[Collection entries]
---------------

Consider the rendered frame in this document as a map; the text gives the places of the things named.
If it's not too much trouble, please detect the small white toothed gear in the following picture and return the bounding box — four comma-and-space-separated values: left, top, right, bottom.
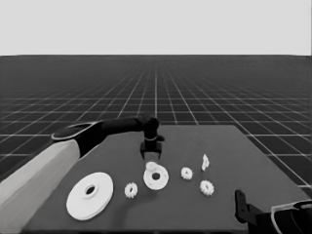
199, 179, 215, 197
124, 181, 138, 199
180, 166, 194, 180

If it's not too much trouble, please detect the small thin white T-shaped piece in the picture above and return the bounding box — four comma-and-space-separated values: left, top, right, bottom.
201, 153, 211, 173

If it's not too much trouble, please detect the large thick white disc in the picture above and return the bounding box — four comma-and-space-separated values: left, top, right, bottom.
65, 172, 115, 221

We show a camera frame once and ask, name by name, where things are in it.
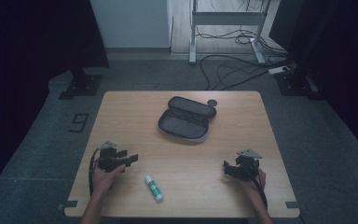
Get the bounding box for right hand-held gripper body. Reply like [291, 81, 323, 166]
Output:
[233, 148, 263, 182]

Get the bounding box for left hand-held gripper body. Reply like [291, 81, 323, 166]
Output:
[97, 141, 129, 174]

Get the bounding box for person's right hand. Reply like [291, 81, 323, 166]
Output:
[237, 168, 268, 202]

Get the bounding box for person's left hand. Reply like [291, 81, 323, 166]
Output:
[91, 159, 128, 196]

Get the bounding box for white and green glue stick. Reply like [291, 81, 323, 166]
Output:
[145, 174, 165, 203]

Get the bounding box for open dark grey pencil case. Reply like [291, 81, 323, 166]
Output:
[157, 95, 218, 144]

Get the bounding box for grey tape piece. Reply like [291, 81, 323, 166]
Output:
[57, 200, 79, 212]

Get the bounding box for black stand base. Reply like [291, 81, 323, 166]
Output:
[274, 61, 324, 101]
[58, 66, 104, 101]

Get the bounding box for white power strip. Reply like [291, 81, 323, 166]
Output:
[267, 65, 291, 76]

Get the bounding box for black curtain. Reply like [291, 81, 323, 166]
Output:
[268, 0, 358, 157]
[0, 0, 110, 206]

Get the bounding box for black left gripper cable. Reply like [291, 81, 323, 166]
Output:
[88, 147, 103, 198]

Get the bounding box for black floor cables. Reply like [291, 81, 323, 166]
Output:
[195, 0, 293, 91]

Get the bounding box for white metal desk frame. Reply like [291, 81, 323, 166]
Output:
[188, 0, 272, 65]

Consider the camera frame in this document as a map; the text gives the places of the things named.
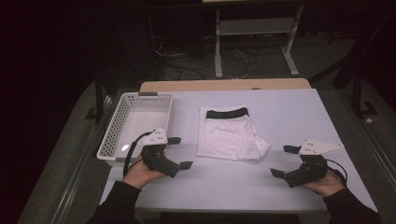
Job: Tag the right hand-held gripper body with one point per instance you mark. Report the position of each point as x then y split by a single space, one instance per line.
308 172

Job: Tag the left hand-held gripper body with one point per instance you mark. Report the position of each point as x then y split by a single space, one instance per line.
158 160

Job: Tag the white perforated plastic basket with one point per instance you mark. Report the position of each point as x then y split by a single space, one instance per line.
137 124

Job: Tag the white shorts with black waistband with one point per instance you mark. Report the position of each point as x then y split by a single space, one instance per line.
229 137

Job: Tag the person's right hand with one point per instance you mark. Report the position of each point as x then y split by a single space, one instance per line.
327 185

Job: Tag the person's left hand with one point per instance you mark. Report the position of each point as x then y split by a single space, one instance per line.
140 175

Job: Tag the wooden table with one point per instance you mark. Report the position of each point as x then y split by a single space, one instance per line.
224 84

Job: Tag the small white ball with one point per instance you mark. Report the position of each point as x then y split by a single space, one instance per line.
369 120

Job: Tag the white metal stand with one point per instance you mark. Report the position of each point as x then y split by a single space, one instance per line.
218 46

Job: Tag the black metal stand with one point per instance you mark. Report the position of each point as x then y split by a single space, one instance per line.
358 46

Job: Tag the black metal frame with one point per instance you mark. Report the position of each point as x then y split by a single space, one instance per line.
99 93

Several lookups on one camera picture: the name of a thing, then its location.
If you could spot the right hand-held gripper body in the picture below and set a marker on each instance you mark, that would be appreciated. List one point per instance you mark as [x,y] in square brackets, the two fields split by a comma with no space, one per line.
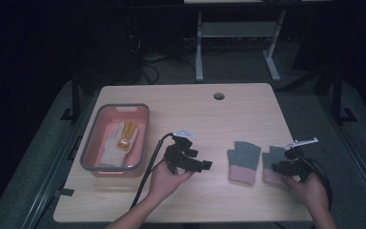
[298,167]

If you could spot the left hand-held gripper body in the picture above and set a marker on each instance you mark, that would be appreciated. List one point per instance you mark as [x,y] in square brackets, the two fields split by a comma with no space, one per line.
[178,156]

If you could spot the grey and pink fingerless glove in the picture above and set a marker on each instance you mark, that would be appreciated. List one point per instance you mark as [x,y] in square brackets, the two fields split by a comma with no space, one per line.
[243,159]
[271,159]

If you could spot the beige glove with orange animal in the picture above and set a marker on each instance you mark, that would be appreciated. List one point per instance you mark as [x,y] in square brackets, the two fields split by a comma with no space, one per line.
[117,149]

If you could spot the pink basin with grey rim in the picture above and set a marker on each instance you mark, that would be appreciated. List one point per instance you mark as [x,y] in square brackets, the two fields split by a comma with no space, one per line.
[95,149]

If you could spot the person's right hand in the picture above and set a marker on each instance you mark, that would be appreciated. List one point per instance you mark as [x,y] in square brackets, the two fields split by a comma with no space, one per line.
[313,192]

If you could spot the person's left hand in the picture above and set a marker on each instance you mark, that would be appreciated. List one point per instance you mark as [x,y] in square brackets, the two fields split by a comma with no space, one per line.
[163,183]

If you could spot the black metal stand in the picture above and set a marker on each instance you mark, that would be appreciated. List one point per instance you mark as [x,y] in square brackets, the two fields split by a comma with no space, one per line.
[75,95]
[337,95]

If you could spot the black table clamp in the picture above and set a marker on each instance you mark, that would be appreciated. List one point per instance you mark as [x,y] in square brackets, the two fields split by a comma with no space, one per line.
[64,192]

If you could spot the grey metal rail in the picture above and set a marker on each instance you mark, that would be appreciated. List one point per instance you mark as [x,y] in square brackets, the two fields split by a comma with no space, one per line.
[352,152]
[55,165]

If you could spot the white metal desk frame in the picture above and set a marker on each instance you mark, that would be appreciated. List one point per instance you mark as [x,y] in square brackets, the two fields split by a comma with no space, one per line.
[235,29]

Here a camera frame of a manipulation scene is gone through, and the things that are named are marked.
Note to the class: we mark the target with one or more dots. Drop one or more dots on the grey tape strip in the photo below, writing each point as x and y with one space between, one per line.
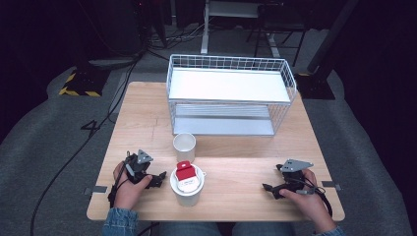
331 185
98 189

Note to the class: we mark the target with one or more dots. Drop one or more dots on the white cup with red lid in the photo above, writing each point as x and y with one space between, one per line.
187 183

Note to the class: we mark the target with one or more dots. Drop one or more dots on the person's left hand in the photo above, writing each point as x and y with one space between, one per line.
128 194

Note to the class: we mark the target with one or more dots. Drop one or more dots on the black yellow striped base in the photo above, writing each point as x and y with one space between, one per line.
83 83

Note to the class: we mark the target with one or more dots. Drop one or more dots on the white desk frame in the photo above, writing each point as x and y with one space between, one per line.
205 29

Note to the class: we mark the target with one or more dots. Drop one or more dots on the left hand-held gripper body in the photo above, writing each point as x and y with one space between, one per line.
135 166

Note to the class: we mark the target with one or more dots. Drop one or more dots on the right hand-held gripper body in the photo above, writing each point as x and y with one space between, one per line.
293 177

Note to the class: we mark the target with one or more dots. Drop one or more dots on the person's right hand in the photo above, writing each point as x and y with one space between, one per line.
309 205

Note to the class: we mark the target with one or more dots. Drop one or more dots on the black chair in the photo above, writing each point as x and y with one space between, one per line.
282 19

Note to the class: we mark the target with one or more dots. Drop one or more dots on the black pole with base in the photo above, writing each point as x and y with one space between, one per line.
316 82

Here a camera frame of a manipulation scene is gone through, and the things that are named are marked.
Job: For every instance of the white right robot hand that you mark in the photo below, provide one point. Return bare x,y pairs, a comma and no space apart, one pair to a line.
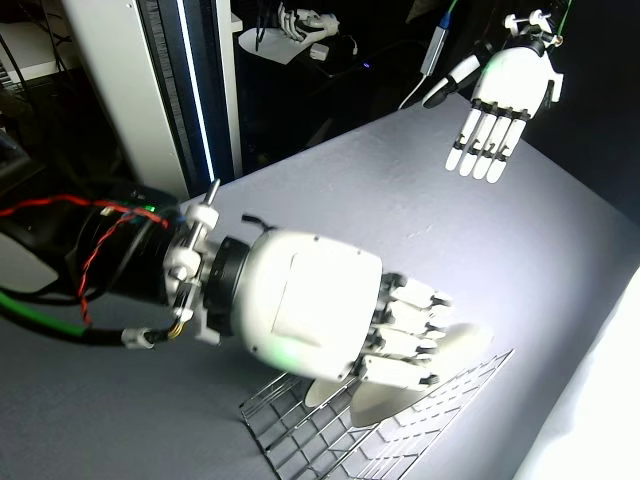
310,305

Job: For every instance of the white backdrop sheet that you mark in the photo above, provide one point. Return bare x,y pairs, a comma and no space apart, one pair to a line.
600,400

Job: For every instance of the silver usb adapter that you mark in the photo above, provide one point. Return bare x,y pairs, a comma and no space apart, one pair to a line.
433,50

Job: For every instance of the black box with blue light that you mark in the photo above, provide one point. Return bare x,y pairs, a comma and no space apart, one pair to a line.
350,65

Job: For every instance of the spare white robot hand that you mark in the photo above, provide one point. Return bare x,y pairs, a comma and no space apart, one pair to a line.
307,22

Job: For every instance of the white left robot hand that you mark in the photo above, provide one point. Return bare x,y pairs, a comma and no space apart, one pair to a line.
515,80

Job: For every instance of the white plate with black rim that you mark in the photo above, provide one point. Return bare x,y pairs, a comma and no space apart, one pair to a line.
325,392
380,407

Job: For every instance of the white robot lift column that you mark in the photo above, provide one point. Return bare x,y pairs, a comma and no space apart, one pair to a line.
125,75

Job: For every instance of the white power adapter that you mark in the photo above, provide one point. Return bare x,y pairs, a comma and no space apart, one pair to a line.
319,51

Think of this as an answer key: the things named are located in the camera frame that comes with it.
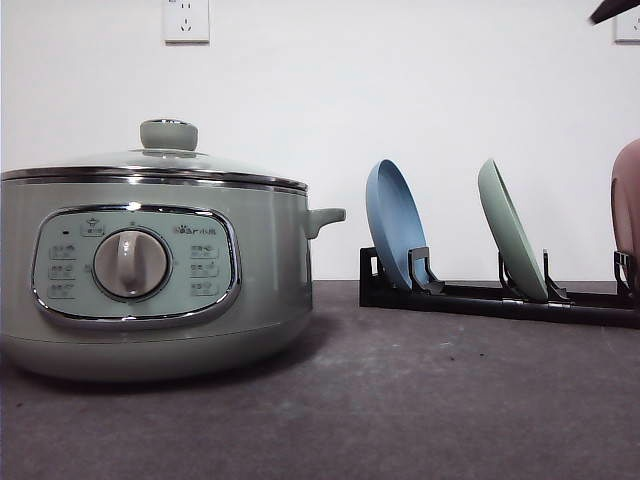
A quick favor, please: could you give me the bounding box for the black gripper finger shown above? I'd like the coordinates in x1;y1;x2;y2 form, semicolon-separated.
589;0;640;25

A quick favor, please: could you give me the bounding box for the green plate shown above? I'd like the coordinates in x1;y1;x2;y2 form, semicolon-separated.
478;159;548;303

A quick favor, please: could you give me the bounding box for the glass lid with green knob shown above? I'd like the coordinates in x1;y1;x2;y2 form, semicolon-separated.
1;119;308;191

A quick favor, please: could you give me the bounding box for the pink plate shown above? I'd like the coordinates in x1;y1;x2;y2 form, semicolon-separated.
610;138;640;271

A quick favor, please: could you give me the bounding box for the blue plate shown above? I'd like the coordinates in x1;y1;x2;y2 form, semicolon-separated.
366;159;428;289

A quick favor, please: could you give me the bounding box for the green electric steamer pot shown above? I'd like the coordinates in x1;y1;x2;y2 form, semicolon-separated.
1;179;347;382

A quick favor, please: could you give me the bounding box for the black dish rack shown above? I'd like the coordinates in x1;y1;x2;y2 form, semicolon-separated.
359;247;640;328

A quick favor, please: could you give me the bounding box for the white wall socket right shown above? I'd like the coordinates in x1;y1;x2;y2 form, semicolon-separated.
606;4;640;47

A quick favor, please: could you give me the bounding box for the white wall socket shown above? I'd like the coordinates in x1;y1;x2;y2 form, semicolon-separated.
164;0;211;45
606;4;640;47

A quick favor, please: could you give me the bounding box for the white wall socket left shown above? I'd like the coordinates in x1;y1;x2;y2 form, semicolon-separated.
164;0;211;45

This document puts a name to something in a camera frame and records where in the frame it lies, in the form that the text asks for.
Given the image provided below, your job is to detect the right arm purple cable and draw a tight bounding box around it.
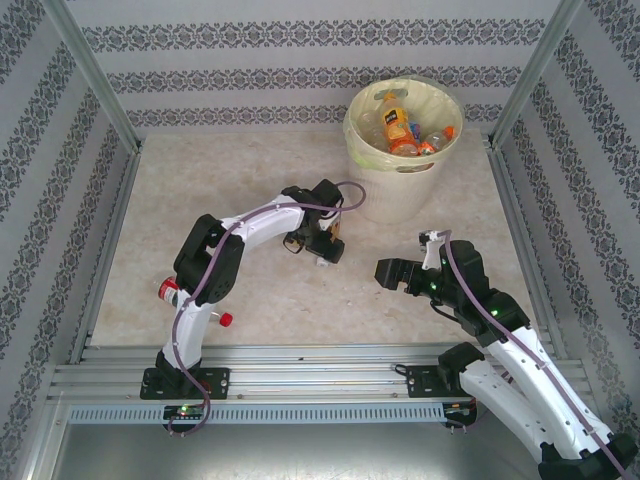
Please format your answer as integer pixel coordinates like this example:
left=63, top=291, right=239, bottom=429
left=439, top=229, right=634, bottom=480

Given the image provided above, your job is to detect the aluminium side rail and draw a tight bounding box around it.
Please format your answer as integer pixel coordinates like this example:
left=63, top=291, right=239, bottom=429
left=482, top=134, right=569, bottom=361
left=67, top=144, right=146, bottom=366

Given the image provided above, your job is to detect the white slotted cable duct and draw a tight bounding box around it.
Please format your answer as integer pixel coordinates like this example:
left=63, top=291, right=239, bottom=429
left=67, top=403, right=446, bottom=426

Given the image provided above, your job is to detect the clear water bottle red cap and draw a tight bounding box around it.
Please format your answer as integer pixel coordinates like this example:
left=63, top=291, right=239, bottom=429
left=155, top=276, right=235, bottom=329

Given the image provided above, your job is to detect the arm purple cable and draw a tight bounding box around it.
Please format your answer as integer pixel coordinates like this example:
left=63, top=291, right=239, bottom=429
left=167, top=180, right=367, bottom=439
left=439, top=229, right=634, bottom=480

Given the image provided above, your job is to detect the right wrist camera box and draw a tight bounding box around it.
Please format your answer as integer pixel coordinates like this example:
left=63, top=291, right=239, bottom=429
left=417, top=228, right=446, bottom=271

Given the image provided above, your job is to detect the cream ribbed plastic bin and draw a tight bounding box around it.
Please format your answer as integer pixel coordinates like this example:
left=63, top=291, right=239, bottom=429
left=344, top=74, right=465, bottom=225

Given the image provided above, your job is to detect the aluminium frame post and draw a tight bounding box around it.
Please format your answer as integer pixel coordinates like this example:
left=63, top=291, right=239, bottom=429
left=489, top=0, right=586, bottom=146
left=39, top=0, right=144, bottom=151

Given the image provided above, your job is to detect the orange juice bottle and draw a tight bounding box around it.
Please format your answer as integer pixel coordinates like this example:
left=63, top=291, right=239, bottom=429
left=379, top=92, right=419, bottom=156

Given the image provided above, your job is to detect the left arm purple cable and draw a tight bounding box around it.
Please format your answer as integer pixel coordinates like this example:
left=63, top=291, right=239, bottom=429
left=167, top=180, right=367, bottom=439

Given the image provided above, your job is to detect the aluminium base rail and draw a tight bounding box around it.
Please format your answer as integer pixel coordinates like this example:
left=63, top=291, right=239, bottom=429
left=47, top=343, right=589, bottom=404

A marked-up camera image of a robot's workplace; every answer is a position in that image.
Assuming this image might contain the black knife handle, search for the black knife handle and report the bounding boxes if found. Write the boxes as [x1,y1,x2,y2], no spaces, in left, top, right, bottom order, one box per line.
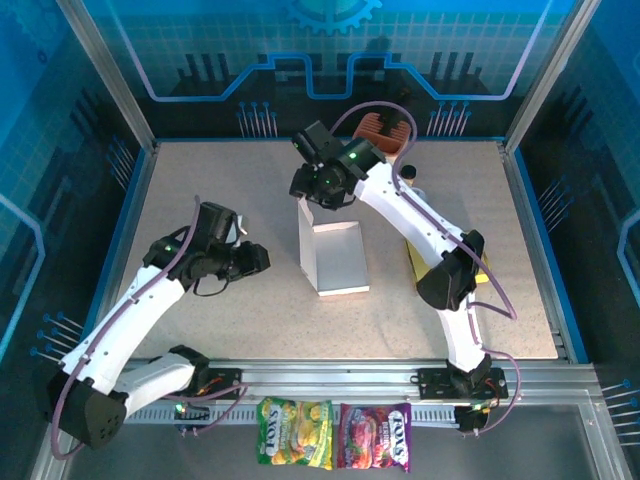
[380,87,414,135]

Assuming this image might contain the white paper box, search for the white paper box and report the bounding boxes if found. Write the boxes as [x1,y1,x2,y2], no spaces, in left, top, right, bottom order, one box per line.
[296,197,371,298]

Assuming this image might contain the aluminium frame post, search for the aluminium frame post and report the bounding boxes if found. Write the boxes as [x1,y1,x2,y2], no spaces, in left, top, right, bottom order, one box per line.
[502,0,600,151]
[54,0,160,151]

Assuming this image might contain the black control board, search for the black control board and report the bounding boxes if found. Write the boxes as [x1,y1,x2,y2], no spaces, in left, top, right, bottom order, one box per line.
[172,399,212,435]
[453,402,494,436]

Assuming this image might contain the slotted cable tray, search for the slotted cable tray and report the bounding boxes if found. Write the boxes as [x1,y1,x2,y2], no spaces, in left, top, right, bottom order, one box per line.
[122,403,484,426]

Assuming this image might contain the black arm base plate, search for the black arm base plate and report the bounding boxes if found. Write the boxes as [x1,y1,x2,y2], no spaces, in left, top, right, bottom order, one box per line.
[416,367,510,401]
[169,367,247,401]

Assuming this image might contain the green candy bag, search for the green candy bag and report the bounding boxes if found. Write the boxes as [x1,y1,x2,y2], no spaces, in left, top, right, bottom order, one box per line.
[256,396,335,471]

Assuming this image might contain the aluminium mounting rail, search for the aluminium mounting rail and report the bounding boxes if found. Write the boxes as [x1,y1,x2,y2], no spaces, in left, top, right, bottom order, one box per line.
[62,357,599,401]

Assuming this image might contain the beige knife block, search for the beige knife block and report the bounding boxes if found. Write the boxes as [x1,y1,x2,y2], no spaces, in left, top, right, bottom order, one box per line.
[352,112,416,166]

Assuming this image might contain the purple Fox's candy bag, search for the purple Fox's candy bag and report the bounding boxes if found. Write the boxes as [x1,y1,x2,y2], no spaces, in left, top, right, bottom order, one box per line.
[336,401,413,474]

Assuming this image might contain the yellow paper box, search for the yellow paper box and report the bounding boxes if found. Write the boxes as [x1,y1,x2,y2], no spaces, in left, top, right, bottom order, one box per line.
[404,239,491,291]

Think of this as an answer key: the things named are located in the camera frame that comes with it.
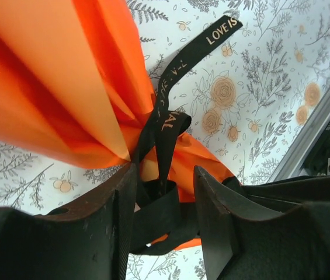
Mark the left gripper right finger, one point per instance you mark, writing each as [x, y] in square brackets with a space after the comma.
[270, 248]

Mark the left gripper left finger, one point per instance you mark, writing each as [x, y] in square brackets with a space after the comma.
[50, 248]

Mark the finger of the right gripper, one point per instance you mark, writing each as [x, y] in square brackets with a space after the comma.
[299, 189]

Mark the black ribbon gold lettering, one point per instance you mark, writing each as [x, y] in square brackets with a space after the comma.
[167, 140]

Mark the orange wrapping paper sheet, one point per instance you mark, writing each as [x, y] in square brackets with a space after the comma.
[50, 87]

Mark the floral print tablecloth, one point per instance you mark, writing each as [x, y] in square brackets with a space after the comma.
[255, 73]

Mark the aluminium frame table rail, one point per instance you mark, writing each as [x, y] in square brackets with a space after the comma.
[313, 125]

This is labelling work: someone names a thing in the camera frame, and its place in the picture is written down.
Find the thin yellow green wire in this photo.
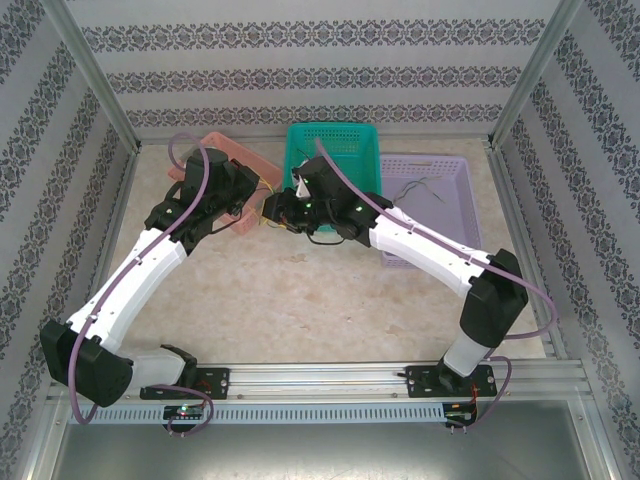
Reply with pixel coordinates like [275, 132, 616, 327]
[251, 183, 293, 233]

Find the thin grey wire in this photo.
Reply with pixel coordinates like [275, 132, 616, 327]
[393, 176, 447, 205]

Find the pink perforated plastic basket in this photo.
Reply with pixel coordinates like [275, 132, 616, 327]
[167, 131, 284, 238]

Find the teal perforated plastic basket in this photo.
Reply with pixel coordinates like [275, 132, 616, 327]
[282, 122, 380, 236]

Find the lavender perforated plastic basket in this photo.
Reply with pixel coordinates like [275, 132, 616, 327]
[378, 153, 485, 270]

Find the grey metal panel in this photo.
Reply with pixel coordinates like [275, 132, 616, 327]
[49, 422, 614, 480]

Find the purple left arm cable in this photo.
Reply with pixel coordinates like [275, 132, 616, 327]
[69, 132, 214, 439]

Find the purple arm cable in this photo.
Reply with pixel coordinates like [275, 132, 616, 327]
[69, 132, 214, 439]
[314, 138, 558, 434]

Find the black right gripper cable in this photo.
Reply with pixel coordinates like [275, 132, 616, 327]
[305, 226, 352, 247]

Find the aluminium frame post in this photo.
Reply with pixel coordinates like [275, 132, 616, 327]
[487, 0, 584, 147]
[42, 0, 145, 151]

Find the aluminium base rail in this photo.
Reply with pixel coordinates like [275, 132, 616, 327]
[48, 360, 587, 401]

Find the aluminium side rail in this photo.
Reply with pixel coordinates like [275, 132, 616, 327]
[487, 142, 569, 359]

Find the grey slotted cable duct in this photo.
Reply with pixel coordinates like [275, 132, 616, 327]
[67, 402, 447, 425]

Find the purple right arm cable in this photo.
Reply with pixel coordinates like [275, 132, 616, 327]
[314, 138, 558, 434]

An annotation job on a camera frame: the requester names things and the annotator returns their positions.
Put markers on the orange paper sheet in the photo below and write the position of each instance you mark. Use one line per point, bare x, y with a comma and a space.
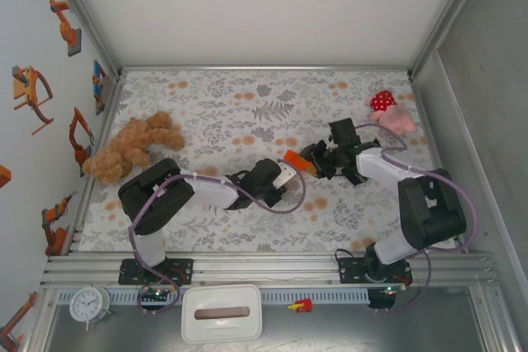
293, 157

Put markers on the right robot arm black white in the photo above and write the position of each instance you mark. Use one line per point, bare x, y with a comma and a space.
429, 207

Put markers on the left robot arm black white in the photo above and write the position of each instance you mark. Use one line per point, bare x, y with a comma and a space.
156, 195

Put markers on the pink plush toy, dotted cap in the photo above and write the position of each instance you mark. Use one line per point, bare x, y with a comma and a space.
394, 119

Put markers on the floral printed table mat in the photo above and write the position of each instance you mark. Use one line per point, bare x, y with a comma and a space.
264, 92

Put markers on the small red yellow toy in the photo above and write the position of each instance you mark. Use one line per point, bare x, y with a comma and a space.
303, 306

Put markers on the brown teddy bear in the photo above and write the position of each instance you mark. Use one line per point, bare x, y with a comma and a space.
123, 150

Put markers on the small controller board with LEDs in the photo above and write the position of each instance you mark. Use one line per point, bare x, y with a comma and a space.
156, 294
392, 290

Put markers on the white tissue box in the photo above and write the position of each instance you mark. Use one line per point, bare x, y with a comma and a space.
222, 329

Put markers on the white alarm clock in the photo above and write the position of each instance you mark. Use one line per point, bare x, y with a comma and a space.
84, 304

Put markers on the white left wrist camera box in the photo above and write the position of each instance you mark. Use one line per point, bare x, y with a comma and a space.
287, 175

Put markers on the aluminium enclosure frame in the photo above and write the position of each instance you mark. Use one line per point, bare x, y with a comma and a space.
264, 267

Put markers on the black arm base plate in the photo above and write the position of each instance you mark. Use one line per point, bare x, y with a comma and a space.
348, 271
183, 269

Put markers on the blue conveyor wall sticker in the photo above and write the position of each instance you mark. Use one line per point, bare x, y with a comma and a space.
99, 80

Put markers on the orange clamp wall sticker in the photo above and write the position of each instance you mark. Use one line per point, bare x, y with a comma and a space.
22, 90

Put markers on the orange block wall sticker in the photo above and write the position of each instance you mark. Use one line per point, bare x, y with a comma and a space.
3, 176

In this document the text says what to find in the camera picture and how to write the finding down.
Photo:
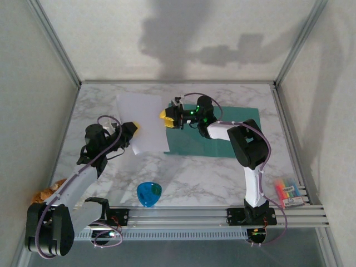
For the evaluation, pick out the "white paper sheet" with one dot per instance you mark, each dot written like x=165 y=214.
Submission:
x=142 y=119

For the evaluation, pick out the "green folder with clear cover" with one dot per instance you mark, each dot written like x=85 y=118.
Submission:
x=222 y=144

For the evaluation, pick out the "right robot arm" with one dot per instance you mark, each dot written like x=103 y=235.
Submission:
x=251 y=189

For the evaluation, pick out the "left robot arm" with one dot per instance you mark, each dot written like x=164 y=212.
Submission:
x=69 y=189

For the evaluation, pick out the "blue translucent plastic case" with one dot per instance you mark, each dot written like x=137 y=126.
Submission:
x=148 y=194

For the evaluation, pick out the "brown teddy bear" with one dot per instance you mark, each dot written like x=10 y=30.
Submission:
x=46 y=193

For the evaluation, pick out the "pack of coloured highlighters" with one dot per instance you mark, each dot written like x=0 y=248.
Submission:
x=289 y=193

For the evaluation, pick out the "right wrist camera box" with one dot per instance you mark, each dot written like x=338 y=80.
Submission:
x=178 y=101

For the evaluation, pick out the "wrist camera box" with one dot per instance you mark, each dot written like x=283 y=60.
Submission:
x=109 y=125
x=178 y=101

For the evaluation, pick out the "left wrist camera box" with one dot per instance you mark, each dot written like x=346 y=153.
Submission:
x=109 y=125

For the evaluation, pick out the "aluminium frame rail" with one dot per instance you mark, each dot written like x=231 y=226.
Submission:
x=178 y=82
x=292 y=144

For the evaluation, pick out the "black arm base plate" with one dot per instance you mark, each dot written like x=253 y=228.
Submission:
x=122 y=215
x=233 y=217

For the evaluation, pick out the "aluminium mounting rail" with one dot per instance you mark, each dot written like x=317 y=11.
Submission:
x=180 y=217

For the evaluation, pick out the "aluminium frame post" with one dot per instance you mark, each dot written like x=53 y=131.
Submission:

---------------

* [TO DO]:
Find each line in the data above with the word "names", then copy it.

* [SOLVED EXERCISE]:
This is labelling work: someone names a thing in the camera frame, and its place in the picture is written down.
An annotation job on a camera frame: the requester names things and the annotator returns their positions.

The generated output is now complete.